* Task *
From the first line to the last, transcribe the data exactly.

* Collected material *
Start of Block
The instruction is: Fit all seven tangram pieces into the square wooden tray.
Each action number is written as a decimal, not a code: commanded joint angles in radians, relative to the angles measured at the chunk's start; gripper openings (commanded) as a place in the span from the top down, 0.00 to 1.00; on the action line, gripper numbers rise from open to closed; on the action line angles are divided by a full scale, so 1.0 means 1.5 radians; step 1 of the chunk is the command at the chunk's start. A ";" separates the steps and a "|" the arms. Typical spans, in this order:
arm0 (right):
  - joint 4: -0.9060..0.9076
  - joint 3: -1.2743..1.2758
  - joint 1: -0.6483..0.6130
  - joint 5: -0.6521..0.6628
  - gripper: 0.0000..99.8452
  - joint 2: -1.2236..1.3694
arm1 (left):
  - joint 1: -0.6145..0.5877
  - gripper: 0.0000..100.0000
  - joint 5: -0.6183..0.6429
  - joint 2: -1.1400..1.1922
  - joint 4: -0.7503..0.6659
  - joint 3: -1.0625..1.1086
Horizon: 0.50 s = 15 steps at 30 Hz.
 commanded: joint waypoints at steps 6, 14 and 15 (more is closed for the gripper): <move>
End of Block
* Answer space *
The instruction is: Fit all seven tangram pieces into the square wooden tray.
Each action number is written as a decimal, not a code: commanded joint angles in radians, relative to the angles measured at the chunk's start; gripper openings (commanded) as a place in the span from the top down, 0.00 to 1.00; on the action line, gripper numbers rise from open to closed; on the action line angles are divided by a full scale, so 1.0 means 1.5 radians; step 1 of the chunk is the command at the chunk's start. A ";" separates the steps and a "|" the arms. Typical spans, in this order:
arm0 (right):
  - joint 4: -0.9060..0.9076
  - joint 3: -1.2743..1.2758
  - joint 1: -0.6483..0.6130
  - joint 5: -0.6521..0.6628
  - gripper: 0.0000..99.8452
  - joint 2: -1.2236..1.3694
arm1 (left):
  - joint 1: -0.6145..0.5877
  - gripper: 0.0000..100.0000
  - joint 5: -0.6183..0.6429
  - joint 2: -1.1400..1.1922
  - joint 4: -0.7503..0.6659
  - joint 3: -1.0625..1.1086
Horizon: 0.50 s = 15 steps at 30 Hz.
 commanded: joint waypoints at steps 6, 14 and 15 (more is closed for the gripper): <move>

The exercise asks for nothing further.